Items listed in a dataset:
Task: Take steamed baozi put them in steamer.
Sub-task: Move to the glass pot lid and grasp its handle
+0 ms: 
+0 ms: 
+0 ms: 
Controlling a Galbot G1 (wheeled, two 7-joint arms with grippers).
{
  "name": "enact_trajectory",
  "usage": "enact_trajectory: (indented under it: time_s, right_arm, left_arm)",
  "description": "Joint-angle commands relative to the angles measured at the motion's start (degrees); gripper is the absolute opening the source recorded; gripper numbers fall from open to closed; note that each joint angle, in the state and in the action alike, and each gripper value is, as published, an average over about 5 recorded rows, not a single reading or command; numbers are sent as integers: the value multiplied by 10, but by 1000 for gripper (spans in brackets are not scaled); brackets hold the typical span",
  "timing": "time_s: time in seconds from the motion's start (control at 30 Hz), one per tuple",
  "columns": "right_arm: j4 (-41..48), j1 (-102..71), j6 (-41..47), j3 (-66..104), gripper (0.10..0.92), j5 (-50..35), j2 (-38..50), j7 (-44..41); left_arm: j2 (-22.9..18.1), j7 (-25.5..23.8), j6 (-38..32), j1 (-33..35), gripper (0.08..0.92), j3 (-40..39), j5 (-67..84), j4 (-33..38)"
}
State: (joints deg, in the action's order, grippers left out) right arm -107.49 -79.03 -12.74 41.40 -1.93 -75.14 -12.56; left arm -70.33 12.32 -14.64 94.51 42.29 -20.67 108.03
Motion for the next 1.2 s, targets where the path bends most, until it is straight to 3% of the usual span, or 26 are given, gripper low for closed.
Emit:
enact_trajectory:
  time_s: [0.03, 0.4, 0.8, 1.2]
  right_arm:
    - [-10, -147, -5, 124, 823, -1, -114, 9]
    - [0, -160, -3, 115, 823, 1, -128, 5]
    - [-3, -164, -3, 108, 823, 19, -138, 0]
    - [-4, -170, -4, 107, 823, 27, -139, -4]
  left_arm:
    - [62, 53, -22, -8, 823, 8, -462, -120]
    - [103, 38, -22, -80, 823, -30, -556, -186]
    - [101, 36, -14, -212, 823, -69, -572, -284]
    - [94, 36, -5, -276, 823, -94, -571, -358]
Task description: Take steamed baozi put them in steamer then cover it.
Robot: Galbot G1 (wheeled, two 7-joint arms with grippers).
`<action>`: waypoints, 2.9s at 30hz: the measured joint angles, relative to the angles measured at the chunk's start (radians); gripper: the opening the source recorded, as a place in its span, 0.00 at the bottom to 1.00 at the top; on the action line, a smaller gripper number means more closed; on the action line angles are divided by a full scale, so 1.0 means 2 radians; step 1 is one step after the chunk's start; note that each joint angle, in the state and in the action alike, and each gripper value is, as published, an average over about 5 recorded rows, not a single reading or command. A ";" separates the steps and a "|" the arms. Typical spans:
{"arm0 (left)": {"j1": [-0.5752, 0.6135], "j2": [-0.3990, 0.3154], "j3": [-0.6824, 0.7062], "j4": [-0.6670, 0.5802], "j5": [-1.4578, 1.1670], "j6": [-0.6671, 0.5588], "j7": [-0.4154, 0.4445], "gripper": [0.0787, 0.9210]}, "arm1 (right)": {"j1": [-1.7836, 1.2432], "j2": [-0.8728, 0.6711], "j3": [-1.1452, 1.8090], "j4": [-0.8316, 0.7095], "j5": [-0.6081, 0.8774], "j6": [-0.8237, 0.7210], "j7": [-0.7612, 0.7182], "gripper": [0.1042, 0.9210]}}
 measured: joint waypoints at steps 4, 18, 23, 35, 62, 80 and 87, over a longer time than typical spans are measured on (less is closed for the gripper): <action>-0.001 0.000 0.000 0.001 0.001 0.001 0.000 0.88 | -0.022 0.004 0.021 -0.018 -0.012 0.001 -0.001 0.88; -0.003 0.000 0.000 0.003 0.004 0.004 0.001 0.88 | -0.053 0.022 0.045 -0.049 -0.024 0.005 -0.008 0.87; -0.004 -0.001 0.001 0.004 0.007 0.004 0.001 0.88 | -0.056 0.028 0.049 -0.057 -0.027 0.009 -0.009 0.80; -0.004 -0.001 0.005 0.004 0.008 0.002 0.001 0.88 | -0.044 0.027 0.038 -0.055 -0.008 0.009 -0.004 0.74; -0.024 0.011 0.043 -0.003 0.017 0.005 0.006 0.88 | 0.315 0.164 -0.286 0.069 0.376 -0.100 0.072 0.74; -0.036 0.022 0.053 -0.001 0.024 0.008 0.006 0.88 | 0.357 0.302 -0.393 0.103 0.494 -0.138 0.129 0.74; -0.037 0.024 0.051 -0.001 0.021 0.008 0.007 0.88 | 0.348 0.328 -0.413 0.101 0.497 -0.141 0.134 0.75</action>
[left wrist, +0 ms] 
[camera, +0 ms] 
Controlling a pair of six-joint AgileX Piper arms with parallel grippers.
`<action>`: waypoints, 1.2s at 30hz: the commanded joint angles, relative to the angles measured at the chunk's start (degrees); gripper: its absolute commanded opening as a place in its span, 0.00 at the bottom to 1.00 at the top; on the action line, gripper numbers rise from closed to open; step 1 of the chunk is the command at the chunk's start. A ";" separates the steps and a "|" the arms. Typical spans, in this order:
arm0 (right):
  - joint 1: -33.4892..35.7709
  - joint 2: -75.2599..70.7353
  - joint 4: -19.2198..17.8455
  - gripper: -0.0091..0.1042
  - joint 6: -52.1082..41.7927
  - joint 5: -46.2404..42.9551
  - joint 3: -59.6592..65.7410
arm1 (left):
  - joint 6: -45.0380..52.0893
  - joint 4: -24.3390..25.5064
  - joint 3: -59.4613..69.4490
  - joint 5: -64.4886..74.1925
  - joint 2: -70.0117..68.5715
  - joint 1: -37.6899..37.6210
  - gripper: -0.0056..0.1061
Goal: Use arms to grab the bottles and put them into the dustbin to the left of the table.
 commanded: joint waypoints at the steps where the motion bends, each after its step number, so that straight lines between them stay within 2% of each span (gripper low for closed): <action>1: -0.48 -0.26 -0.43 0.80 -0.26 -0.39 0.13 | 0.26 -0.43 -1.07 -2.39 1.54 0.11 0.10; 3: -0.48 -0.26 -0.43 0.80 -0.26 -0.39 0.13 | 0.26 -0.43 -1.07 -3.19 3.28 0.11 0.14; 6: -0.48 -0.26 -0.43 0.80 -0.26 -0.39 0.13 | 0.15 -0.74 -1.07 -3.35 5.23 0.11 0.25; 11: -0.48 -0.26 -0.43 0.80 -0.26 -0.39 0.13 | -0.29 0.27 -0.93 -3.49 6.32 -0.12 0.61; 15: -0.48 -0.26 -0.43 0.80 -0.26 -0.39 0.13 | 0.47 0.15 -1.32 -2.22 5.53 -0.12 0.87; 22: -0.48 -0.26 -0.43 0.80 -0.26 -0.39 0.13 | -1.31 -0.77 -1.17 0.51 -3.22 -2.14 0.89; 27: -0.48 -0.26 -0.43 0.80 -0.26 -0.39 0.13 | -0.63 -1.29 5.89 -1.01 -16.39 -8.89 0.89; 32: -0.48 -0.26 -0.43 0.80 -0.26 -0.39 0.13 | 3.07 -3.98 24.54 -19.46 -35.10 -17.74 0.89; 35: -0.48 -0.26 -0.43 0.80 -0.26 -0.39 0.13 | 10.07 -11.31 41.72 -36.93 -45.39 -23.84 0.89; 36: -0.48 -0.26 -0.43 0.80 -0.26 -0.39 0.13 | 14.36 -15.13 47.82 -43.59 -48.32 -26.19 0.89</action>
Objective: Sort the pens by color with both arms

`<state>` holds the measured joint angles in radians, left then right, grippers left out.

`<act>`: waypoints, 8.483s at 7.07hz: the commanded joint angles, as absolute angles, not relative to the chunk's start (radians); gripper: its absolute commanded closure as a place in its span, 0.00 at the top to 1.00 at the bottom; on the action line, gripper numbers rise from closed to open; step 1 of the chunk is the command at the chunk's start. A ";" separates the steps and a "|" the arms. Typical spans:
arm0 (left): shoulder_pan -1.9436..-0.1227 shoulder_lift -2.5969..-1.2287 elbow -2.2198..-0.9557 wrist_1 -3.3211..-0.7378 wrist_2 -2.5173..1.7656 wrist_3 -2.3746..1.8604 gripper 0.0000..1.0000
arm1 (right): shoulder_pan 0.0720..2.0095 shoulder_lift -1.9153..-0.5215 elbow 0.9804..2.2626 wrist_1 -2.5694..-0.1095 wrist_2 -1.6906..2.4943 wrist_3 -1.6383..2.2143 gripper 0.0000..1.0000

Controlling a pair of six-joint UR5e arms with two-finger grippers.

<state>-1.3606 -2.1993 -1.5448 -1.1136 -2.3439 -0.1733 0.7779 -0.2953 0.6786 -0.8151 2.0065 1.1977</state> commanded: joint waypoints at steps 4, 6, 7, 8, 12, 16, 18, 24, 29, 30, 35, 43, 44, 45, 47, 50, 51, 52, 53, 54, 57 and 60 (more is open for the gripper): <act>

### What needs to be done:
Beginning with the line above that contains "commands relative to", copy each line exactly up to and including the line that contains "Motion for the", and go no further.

### Answer area:
  "description": "Joint-angle commands relative to the angles measured at the motion's start (degrees); gripper is the absolute opening the source recorded; gripper numbers fall from open to closed; note that each joint angle, in the state and in the action alike, and each gripper value is, as published, an average over about 5 recorded rows, not a single reading or command; numbers are sent as integers: the value multiplied by 10, but by 1000 for gripper (spans in brackets are not scaled); brackets hold the typical span",
  "timing": "time_s: time in seconds from the motion's start (control at 30 Hz), one per tuple",
  "columns": "right_arm: j4 (-41..48), j1 (-102..71), j6 (-41..47), j3 (-66..104), gripper (0.10..0.92), j5 (-50..35), j2 (-38..50), j7 (-44..41); left_arm: j2 (-22.9..18.1), j7 (-25.5..23.8), j6 (-38..32), j1 (-33..35), gripper (0.08..0.92), j3 (-40..39), j5 (-67..84), j4 (-33..38)"
}
State: (joints deg, in the action's order, grippers left out) right arm -107.49 -79.03 -12.74 41.40 -1.93 -75.14 -12.56; left arm -70.33 12.32 -14.64 94.51 42.29 -20.67 108.03
Motion for the next 1.2 s, targets where the path bends most, until it is straight to 3% of the usual span, or 26 are given, gripper low for closed.

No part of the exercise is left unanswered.